Improve IPFS Content Providing

Authors: @aschmahmann

Initial PR: #31

Purpose & impact

Background & intent

Describe the desired state of the world after this project? Why does that matter?

Currently go-ipfs users are able to utilize the public IPFS DHT to find who has advertised they have some CID in under 1.5s in 95+% of cases. However, the process of putting those advertisements into the DHT is slow (e.g. 1 minute) and is a bottleneck for users trying to make their content discoverable. Users who have moderate amounts of content on their nodes complain about their content being hard to find in the DHT as a result of their nodes' inability to advertise. Additionally, some of the measures users can take to reduce the number of provider records they emit by taking actions like only reproviding the roots of graphs (see reprovider strategies) are not generally recommended due to some outstanding issues such as the inability to resume downloads of a DAG.

While R&D work on larger scale improvements to content routing is ongoing we can still take the opportunity now to make our existing system more usable and alleviate much of our users' existing pain with content routing.

After completion of this project the state should be that go-ipfs users with lots of data are able to setup nodes that can put at least 100M records in the DHT per day. Additionally, users should be empowered to not have to advertise data that is not likely to be accessed independently (e.g. blocks that are part of a compressed file).

Assumptions & hypotheses

What must be true for this project to matter?

The IPFS public DHT content provider subsystem is insufficient for important users
The work is useful even though a more comprehensive solution will eventually be put forward, meaning either:
- Users are not willing to wait, or ecosystem growth is throttled, until we build a more comprehensive content routing solution
- The changes made here are either useful independent of major content routing changes, or the changes are able to inform or build towards a more comprehensive routing solution

User workflow example

How would a developer or user use this new capability?

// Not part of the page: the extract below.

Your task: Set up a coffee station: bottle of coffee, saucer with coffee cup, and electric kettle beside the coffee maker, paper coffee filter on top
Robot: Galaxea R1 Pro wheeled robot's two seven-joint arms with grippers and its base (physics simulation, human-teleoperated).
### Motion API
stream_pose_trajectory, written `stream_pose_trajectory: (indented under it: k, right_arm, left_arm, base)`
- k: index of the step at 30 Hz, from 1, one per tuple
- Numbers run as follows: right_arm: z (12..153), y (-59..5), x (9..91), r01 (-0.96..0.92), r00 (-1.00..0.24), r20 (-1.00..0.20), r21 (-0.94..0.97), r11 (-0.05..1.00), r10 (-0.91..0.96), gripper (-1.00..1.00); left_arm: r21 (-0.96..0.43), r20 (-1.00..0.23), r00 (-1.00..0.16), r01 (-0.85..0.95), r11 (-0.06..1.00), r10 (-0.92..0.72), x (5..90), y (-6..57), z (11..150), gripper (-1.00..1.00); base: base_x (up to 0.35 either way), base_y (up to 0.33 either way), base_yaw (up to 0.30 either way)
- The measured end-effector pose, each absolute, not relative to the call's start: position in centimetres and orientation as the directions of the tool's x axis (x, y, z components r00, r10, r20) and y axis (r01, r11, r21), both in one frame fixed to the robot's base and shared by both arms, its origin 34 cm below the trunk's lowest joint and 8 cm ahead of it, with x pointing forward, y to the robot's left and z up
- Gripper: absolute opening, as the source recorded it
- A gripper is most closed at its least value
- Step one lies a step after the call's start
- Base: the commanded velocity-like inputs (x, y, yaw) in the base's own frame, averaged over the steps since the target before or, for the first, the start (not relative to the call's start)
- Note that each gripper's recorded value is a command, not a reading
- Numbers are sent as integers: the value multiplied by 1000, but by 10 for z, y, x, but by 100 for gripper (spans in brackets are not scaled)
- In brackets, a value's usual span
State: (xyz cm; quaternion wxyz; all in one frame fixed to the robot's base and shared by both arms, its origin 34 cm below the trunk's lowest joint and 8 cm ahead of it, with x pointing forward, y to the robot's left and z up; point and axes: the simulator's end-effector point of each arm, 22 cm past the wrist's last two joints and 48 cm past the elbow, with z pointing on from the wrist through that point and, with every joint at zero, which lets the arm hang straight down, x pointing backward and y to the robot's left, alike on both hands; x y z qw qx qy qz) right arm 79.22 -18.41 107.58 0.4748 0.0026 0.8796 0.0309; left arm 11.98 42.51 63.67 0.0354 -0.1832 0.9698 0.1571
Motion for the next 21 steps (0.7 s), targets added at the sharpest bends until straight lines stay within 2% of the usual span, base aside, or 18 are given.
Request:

Users who use go-ipfs would be able to tell what percentage of their provider records have made it out to the network in a given interval and would notice more of their content being discoverable via the IPFS public DHT. Additionally, users would have a number of configurable options available to them to both modify the throughput of their provider record advertisements and to advertise fewer provider records (e.g. only advertising pin roots)

Impact

How directly important is the outcome to web3 dev stack product-market fit?

🔥🔥🔥 = 0-3 emoji rating

Probably the most visible primitive in the web3 dev stack is content addressing which allows someone to retrieve data via its CID no matter who has it. However, while content addressing allows a user to retrieve data from anyone it is still critical that there are systems in place that allow a user to find someone who has the data (i.e. content routing).

Executing well here would make it easier for users to utilize the IPFS public DHT, the mostly widely visible content routing solution in the IPFS space. This would dramatically improve usability and the onboarding experience for both new users and the experience of existing users, likely leading to ecosystem growth.

Leverage

How much would nailing this project improve our knowledge and ability to execute future projects?

🎯🎯🎯 = 0-3 emoji rating

Many of the components of this proposal increase development velocity by either exposing more precise tooling for debugging or working with users, or by directly enabling future work.

Confidence

How sure are we that this impact would be realized? Label from this scale.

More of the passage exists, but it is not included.